I can tell you that it does work, and that we've never had a problem doing it.  However, per my last post, we've only done minor upgrades this way, never major ones.  For the majors we've always gotten the downtime and done them properly.

We were pretty curious as to what would happen the first time we did it, but we tested it first and didn't have any issues.  YMMV; I would always test on development systems first.
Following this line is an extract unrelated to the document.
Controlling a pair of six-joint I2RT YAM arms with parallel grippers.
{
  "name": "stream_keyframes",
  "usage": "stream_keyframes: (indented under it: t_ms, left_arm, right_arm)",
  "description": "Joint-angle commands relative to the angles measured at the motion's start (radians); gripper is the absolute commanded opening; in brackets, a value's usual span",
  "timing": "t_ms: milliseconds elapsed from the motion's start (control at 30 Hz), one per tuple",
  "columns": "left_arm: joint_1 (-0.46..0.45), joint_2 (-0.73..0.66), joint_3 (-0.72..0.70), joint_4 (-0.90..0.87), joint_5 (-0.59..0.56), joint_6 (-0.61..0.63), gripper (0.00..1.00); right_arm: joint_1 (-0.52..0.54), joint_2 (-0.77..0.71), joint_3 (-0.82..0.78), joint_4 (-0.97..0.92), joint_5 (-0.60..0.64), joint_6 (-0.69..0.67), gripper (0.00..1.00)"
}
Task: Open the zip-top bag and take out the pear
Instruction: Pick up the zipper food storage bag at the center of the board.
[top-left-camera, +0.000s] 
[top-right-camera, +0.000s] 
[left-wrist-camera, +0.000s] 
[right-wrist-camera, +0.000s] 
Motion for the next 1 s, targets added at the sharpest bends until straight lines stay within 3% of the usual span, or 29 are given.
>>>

I agree with your last comment.  Most other cluster systems allow this to be done as a standard method of upgrade.  I'm not sure why NetApp doesn't make this a supported feature.  Most of our downtime is for ONTAP upgrades (major revisions) and this would virtually eliminate those outages.

Jeff Mery, MCP
National Instruments

-------------------------------------------------------------------------
"Allow me to extol the virtues of the Net Fairy, and of all the fantastic
dorks that make the nice packets go from here to there. Amen."
TB - Penny Arcade
-------------------------------------------------------------------------



Davin Milun <milun@cse.Buffalo.EDU>
Sent by: owner-toasters@mathworks.com

02/26/2004 03:21 AM

To
toasters <toasters@mathworks.com>
cc
Subject
Re: Cluster failover question





At 15:20, on Feb 25, 2004, jeff.mery@ni.com wrote:
> We've also done rolling upgrades of DOT as mentioned below on our old F760
> cluster.  Upgrade one head, fail over, reboot that head, giveback, upgrade
> the other head, fail over, reboot the second head, and giveback.  The
> first head will complain that it's not at the same DOT level as its
> partner, but we've never had a problem with data integrity.  This also
> only happens for a short period between the first giveback and the second
> failover.  I don't know if this is supported or not so as always, test if
> you can.
>
> One note, we've never done this for major version upgrades (i.e. 5.x to
> 6.x) this way.  IIRC we've only done minor version upgrades this way (i.e.
> 6.4.1 to 6.4.2 or 6.4.1P2 to 6.4.2).
>
> Jeff

Does this work? Is it safe?

We've always been told fairly explicitly by NetApp that this will not
work.  And have never tried it, for risk of ending up in an unstable or
inconsistent state.

I've always wished that I could do this - because with many other
devices, this is a standard method of using a clustered-pair of devices
to avoid a downtime, while doing an OS upgrade.  But NetApp has never
supported it.


Davin.
--
Davin Milun    E-mail:  milun@cse.Buffalo.EDU